As a photographer begins to advance their knowledge and skill level, they learn how to use exposure compensation to tell the camera about the scene in front of them. Eventually they learn about different metering patterns and when each is most useful and how each affects what their camera's meter is telling them.
For example, rather than using positive exposure compensation with matrix/evaluative metering to brighten the sky, one could use spot metering to tell the camera to only meter a small portion of the field of view at the center of the scene. In the case of a black helicopter or airplane, for example, spot metering may actually require negative EC to prevent the black aircraft from being exposed as medium gray!

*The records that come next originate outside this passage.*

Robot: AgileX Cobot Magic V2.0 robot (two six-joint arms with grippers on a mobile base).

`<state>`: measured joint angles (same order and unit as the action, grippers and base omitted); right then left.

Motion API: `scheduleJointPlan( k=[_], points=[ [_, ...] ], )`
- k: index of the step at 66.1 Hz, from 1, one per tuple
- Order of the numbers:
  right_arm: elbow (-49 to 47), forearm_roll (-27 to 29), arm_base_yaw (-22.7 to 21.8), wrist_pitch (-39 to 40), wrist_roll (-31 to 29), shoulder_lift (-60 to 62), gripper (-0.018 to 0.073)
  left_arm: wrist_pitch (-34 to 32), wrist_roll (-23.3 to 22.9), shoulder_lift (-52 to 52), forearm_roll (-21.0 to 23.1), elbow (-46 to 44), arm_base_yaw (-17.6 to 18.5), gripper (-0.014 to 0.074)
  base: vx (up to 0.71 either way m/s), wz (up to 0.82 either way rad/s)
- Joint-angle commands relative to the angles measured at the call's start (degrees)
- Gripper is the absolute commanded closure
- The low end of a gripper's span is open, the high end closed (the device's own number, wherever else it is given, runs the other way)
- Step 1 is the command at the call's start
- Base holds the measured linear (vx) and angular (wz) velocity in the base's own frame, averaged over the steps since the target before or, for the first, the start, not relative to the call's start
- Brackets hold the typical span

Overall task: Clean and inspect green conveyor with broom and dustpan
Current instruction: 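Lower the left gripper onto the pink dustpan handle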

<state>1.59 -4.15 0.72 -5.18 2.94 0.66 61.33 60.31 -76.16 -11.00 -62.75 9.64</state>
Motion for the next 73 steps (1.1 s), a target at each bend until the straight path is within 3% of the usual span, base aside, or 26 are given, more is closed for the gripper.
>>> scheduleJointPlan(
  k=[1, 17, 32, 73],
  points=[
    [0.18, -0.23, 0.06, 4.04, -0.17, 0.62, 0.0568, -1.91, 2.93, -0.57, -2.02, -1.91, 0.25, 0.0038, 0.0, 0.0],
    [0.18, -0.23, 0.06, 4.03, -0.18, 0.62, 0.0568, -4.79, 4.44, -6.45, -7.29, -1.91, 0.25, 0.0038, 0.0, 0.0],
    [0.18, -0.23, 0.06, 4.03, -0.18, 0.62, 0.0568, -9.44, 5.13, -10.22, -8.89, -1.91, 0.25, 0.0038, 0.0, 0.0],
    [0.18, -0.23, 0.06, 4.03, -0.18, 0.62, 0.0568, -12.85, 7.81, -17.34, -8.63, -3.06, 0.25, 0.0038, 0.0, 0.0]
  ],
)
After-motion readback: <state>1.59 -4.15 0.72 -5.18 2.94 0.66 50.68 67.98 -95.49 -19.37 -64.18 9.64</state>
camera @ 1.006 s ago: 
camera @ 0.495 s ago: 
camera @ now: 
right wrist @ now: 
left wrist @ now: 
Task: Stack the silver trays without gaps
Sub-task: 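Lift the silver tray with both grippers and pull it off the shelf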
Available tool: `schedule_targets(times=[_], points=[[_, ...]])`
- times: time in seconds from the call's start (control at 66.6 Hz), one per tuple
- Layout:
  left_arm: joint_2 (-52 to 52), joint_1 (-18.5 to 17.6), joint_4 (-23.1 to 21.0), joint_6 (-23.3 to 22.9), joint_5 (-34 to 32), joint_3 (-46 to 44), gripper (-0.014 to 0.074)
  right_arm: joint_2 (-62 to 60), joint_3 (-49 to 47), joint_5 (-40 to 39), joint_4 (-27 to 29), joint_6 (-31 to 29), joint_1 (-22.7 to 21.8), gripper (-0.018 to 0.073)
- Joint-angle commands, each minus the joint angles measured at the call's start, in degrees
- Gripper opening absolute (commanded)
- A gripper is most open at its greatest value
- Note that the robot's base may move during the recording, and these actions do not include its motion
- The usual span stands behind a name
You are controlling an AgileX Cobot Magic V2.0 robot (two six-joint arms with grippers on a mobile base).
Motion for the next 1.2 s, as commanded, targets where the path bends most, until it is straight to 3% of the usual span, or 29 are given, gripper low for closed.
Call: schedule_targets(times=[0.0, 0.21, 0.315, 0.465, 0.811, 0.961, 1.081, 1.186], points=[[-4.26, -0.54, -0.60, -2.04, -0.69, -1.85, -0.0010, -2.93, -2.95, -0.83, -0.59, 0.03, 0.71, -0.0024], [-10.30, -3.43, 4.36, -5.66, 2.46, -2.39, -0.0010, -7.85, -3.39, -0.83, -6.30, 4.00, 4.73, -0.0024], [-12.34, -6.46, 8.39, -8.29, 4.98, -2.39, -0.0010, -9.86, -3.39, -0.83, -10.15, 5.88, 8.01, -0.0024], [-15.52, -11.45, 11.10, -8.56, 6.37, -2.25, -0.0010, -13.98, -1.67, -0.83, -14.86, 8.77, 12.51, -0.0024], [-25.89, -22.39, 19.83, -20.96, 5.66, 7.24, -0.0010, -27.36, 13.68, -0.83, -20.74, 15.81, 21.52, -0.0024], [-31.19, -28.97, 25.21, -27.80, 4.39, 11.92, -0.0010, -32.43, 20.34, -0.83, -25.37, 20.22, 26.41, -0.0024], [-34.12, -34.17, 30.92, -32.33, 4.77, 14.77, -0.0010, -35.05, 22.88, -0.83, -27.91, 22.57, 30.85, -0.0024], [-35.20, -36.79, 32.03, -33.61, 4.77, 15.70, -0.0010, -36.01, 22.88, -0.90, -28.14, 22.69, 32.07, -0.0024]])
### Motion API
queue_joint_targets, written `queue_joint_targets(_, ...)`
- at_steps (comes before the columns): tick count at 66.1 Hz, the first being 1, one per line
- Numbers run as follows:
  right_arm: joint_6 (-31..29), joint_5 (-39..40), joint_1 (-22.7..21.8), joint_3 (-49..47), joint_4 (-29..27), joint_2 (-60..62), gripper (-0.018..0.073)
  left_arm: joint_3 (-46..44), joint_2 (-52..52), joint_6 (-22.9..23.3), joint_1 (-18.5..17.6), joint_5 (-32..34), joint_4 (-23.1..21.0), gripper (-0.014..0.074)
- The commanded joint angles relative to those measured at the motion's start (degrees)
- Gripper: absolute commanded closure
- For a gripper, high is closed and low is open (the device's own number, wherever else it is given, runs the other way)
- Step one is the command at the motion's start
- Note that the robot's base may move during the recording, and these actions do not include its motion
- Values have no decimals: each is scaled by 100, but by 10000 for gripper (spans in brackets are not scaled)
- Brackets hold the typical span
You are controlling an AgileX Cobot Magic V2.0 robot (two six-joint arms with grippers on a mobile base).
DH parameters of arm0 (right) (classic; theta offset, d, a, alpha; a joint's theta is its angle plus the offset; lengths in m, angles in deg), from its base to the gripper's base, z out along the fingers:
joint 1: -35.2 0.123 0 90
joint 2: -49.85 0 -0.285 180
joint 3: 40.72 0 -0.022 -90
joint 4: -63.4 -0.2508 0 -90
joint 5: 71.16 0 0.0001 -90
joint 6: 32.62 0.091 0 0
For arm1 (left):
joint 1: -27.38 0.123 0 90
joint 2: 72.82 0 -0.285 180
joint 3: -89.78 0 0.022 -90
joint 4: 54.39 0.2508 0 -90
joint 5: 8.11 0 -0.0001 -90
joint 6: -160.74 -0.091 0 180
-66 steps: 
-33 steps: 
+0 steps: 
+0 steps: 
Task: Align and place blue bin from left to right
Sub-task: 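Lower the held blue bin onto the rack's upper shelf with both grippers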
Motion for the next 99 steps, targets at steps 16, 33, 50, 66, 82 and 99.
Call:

Notice, though, that due to the speed of the helo's motion, when your camera was at 1/250 seconds to expose more brightly the helicopter was blurrier than in the 1/1250 shots. In such a situation many photographers might consider intentionally underexposing by a bit, saving raw image files, and bumping up the exposure in raw conversion with relatively little penalty when compared to the disadvantages of trying to raise the brightness of an underexposed JPEG.
Ultimately, most experienced plane/bird in flight/airshow shooters wind up using manual exposure mode. One trick is to meter planes on the ground that are the same color and receiving the same light as the planes in the air. Another is to push the highlights in the sky to right at the edge of overexposure. Metering is followed by examining the histograms of test shots and adjusting if necessary. This works well on a clear day but may give mixed results if clouds are moving in and out of the sky while one is shooting.
There are a few manual exposure snobs that think shooting in any exposure mode other than manual exposure mode is unprofessional. I am not one of them. There is certainly a time and place when manual exposure is the best choice, but there are also other situation when other exposure modes may be better suited to getting the results one wants. Use what works for you in each situation that you find yourself shooting.